• [EXERCISE GOAL]
All lines below containing "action" are to be listed.

----- AVAILABLE RECORDS

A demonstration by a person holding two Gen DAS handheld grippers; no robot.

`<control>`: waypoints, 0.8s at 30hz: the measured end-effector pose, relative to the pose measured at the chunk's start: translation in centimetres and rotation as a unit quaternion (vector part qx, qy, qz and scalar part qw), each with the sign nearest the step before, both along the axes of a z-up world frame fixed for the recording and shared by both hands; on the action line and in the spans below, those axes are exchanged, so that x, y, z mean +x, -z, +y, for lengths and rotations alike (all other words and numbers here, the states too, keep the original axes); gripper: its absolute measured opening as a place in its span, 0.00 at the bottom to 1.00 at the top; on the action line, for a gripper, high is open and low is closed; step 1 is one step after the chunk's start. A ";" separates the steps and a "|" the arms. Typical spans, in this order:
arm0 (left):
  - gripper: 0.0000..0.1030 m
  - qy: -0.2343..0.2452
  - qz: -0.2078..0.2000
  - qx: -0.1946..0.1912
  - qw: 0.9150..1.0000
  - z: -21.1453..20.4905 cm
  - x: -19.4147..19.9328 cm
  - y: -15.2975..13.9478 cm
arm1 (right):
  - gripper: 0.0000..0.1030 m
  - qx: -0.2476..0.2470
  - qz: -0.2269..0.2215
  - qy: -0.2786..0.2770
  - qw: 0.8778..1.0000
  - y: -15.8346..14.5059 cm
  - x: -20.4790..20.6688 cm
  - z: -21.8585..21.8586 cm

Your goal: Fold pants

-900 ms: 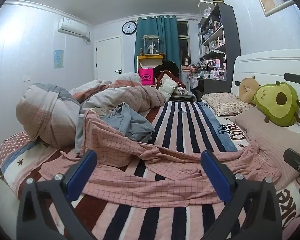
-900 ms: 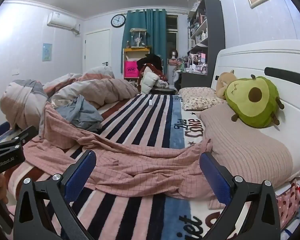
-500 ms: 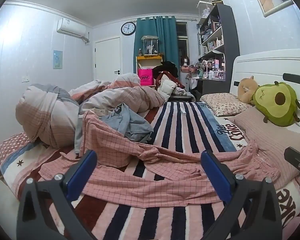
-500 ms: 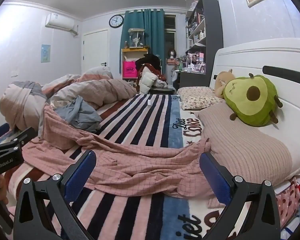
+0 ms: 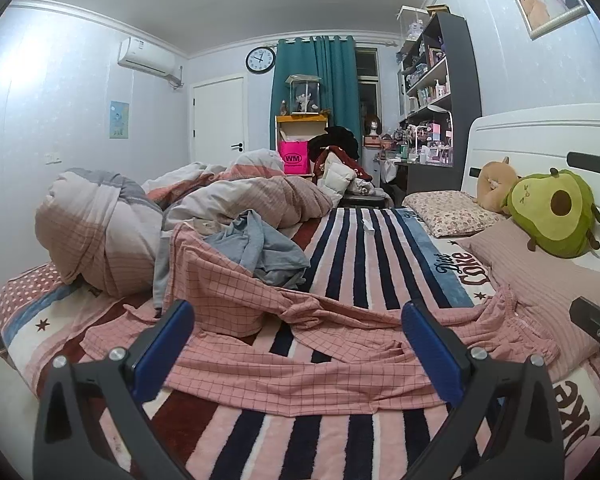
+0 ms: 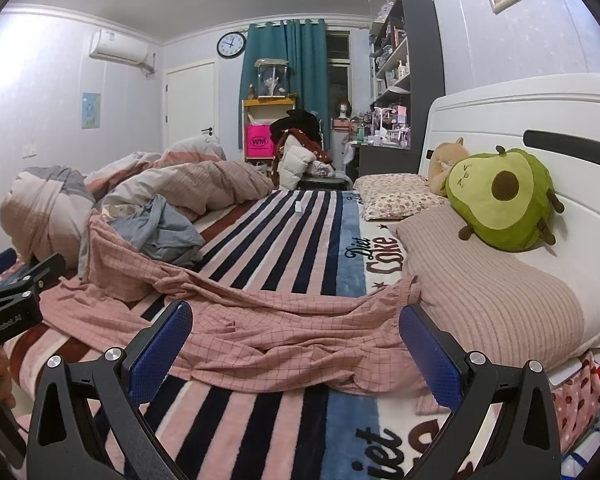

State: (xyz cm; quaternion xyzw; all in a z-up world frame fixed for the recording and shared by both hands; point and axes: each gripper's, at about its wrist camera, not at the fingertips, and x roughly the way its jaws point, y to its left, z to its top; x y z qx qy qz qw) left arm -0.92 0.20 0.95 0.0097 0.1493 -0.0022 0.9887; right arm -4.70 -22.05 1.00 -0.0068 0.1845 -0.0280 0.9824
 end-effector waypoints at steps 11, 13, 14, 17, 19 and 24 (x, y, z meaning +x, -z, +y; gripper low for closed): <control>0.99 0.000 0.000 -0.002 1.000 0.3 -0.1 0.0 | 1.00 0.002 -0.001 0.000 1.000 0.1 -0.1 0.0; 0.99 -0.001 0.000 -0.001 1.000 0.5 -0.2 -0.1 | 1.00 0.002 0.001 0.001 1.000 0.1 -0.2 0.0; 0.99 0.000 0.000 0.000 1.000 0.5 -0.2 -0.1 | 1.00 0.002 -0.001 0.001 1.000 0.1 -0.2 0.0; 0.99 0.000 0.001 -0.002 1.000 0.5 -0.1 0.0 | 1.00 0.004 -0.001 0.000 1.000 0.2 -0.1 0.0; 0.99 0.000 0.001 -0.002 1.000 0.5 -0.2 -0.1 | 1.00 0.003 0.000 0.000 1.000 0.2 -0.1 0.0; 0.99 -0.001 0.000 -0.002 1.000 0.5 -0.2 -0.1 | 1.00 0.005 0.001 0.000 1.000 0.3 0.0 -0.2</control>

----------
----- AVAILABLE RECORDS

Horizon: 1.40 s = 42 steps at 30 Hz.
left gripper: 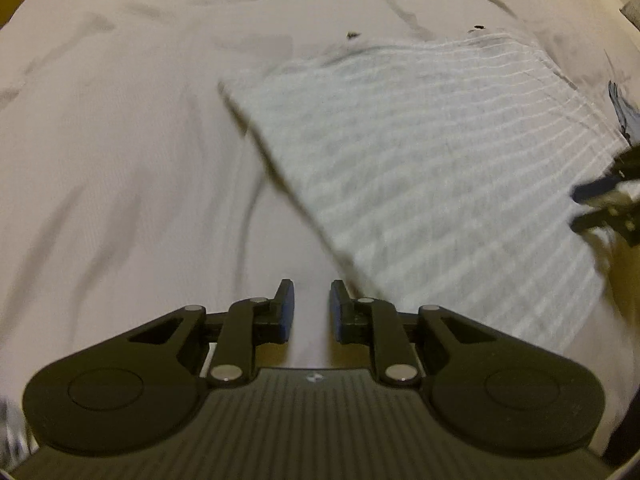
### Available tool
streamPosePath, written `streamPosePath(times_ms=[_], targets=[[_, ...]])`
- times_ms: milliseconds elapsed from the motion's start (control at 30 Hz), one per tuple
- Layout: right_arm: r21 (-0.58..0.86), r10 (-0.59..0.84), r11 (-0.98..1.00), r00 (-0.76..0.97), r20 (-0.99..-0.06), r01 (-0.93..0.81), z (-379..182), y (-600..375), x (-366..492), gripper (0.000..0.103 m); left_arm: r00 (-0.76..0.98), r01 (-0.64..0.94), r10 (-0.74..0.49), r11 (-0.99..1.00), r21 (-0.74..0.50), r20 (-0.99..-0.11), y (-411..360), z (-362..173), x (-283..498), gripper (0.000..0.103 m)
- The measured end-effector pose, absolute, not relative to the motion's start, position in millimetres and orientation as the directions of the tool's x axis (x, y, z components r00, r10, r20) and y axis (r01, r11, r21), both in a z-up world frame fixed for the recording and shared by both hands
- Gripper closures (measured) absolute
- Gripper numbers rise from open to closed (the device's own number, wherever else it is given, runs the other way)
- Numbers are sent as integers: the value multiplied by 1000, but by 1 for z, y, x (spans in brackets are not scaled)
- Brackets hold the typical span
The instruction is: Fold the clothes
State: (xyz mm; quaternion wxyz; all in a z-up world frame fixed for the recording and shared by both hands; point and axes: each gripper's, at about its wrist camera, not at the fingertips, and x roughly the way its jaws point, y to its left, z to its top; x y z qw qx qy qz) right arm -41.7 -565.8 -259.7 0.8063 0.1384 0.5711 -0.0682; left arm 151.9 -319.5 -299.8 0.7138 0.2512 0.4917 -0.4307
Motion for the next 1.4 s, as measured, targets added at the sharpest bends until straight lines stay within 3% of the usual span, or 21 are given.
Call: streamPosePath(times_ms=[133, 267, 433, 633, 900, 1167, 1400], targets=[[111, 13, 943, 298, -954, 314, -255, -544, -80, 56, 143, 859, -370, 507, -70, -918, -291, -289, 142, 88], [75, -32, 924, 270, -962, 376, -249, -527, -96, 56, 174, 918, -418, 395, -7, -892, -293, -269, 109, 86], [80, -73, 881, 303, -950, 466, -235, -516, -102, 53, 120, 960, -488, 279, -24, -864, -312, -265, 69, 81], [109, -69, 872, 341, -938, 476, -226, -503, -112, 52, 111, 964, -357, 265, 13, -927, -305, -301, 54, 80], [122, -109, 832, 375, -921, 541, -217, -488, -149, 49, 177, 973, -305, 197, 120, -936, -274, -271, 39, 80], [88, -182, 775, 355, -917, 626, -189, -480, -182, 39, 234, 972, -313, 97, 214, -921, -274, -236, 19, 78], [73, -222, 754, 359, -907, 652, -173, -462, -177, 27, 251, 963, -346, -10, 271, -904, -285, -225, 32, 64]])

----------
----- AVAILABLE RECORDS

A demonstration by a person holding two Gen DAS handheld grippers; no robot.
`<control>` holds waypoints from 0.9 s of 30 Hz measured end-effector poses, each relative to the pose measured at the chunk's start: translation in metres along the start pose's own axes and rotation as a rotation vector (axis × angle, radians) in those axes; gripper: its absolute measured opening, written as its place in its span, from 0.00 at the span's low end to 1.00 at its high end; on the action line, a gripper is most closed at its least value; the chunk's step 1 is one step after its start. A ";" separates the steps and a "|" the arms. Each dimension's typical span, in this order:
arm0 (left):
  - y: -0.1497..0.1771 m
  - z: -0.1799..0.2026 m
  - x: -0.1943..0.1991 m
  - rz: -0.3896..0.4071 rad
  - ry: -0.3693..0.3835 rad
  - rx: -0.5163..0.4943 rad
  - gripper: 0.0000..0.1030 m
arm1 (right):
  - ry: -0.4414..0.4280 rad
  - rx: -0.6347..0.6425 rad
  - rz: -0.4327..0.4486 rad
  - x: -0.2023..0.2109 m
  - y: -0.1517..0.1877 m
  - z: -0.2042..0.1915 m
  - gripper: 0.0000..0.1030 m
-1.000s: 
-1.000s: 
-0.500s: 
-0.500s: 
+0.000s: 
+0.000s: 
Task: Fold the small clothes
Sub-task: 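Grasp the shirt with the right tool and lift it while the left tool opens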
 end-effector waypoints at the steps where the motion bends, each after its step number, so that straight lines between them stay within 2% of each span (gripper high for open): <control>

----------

• [OUTPUT]
`<control>`: waypoints, 0.8s at 30hz: the measured end-effector pose, relative to the pose measured at the chunk's start: translation in centimetres and rotation as a unit quaternion (vector part qx, qy, qz and scalar part qw), each with the sign nearest the step before, both along the axes of a z-up world frame fixed for the recording and shared by both hands; on the action line and in the spans below, those axes are exchanged, so that x, y, z mean +x, -z, +y, for lengths and rotations alike (all other words and numbers here, the states too, keep the original axes); gripper: its absolute measured opening as a place in its span, 0.00 at the bottom to 1.00 at the top; on the action line, for a gripper, high is open and low is closed; step 1 is one step after the chunk's start. A ";" separates the steps and a "|" the arms. Typical spans, in this order:
`<control>` holds waypoints from 0.9 s of 30 Hz measured end-effector poses, each relative to the pose measured at the chunk's start: translation in metres along the start pose's own axes and rotation as a rotation vector (axis × angle, radians) in those axes; gripper: its absolute measured opening, written as its place in its span, from 0.00 at the span's low end to 1.00 at its high end; on the action line, a gripper is most closed at its least value; the chunk's step 1 is one step after its start. A ";" separates the steps and a "|" the arms. Each dimension's typical span, in this order:

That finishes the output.